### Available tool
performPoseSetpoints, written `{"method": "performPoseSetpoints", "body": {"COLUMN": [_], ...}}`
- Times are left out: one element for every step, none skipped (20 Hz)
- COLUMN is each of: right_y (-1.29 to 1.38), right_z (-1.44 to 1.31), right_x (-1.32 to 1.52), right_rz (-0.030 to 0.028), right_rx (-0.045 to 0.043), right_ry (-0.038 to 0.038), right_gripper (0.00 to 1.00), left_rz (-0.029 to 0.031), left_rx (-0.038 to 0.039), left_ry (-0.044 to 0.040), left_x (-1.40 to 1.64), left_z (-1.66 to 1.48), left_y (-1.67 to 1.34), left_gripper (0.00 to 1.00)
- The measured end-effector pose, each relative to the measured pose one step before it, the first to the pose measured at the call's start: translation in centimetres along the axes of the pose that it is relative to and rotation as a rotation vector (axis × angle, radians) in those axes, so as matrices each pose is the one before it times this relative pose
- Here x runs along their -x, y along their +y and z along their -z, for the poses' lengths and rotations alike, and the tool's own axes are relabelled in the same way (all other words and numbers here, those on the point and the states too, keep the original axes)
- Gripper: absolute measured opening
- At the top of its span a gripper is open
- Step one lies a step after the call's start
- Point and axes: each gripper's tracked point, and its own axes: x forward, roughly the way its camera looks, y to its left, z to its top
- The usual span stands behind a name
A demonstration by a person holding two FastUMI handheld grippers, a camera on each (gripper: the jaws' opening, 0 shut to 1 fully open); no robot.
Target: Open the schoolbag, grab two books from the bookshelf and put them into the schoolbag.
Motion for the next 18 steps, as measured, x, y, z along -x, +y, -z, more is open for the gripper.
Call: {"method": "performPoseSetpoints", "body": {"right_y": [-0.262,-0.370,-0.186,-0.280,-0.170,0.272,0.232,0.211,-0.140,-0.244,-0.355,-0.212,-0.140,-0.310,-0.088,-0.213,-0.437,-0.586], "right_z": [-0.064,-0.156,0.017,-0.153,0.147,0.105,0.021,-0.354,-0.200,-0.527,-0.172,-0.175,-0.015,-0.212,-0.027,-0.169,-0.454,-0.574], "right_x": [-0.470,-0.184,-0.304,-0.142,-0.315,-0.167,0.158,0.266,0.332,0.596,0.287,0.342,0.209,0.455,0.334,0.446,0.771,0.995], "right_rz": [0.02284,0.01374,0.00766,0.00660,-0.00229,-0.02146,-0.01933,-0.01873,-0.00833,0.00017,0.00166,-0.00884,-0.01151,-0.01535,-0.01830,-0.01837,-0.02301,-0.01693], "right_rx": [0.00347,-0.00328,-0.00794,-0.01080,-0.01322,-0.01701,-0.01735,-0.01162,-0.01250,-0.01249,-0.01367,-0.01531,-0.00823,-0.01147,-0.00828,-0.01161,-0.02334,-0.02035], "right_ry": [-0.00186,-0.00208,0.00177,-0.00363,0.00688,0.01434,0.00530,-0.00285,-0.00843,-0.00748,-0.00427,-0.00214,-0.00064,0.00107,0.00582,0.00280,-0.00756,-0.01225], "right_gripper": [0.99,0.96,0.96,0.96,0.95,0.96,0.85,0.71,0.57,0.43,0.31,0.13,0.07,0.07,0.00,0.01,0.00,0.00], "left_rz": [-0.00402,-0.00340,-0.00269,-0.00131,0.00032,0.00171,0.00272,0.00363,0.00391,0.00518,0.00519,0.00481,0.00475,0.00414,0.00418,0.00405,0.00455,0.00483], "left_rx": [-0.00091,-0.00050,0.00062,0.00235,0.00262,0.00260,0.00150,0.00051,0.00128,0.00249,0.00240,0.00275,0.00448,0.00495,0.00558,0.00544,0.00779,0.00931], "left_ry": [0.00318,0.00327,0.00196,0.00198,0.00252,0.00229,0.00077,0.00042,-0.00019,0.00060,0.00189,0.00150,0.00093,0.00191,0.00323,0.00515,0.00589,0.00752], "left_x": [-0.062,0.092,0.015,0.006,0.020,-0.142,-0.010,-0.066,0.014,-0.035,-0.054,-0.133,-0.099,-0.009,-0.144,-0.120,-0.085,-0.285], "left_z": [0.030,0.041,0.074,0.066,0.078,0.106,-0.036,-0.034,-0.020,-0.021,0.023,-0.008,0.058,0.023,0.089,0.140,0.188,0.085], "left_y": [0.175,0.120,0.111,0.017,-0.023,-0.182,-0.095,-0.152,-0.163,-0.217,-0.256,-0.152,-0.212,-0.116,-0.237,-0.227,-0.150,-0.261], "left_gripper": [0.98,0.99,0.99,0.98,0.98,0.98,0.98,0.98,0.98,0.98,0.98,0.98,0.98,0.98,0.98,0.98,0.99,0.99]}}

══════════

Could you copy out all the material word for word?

### Available tool
performPoseSetpoints, written `{"method": "performPoseSetpoints", "body": {"COLUMN": [_], ...}}`
- Times are left out: one element for every step, none skipped (20 Hz)
- COLUMN is each of: right_y (-1.29 to 1.38), right_z (-1.44 to 1.31), right_x (-1.32 to 1.52), right_rz (-0.030 to 0.028), right_rx (-0.045 to 0.043), right_ry (-0.038 to 0.038), right_gripper (0.00 to 1.00), left_rz (-0.029 to 0.031), left_rx (-0.038 to 0.039), left_ry (-0.044 to 0.040), left_x (-1.40 to 1.64), left_z (-1.66 to 1.48), left_y (-1.67 to 1.34), left_gripper (0.00 to 1.00)
- The measured end-effector pose, each relative to the measured pose one step before it, the first to the pose measured at the call's start: translation in centimetres along the axes of the pose that it is relative to and rotation as a rotation vector (axis × angle, radians) in those axes, so as matrices each pose is the one before it times this relative pose
- Here x runs along their -x, y along their +y and z along their -z, for the poses' lengths and rotations alike, and the tool's own axes are relabelled in the same way (all other words and numbers here, those on the point and the states too, keep the original axes)
- Gripper: absolute measured opening
- At the top of its span a gripper is open
- Step one lies a step after the call's start
- Point and axes: each gripper's tracked point, and its own axes: x forward, roughly the way its camera looks, y to its left, z to its top
- The usual span stands behind a name
A demonstration by a person holding two FastUMI handheld grippers, a camera on each (gripper: the jaws' opening, 0 shut to 1 fully open); no robot.
Target: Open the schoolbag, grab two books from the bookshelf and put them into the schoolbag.
Motion for the next 18 steps, as measured, x, y, z along -x, +y, -z, more is open for the gripper.
Call: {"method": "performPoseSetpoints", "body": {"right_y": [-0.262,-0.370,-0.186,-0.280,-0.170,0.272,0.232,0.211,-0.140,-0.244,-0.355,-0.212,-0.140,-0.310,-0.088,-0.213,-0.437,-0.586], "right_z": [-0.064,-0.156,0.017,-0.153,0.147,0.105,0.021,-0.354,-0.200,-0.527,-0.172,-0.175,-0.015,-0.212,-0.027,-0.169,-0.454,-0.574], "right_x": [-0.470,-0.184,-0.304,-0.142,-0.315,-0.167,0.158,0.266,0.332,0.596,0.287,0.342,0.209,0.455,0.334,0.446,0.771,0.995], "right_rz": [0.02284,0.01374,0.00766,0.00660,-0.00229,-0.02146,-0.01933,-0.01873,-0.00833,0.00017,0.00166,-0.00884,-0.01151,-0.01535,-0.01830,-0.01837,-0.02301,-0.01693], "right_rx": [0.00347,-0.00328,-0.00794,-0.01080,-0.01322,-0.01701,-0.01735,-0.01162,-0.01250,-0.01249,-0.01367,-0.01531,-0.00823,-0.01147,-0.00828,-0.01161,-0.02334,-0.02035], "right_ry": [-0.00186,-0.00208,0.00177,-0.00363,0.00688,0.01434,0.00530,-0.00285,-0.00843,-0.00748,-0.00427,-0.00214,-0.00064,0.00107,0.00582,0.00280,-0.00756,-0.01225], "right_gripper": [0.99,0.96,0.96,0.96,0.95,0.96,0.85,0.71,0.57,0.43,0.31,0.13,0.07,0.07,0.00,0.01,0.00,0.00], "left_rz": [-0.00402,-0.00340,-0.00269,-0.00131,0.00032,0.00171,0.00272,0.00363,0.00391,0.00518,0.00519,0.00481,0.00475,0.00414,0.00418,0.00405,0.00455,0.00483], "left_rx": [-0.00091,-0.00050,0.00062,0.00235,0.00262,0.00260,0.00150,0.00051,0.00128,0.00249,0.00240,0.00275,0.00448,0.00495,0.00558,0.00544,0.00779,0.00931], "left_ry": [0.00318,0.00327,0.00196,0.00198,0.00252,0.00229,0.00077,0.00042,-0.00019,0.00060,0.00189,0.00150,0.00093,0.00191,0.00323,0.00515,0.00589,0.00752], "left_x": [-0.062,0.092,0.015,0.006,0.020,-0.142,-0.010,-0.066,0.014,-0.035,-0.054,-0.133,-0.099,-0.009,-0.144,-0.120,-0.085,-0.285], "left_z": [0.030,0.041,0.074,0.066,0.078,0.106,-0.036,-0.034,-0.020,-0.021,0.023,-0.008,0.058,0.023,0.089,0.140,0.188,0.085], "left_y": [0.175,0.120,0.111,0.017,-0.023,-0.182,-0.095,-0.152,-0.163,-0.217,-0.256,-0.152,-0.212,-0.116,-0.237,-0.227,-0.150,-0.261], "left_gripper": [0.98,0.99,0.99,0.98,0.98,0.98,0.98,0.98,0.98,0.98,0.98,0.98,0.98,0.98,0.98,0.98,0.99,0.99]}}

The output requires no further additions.